Gov. Study: Improvements in School’s Health Infrastructure Leads to Lower Rates of Obesity
Gov. Study: Improvements in School’s Health Infrastructure Leads to Lower Rates

A significant Government study that kept a track on 4,600 students through three years of middle school in Texas and throughout the nation was able to find that improvements brought in the cafeteria, the gym and the health programs, led to lower obesity rates amongst those running at highest risk of developing diabetes, researchers said on Sunday.

Organizers said that the HEALTHY study is the foremost large study that depicts how the changes in middle school can have positive impact on obesity in a high-risk group of both boys and girls.

However, all of the information that this news brought was not good. The program did not reduce general rates of both overweight and obesity amongst all the kids, which was its original purpose.

The program was as well quite expensive, with each participating school getting thousands of Dollars for an added PE apparatus and cafeteria food.

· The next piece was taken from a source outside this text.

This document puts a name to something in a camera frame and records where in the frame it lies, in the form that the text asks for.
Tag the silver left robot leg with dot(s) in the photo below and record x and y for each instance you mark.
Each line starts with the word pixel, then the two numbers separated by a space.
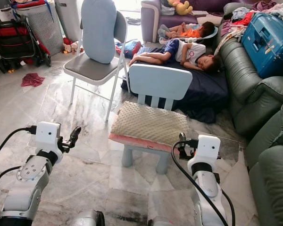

Schools that have financial crunch may have to face trouble putting such a program in place with no extra funds available at their ends.

Still, specialists said that results of the reading, presented on Sunday at the American Diabetes Association scientific meeting in Orlando and published online at the same time by the New England Journal of Medicine, offered few hopes in a fight to overturn the pandemic of childhood obesity.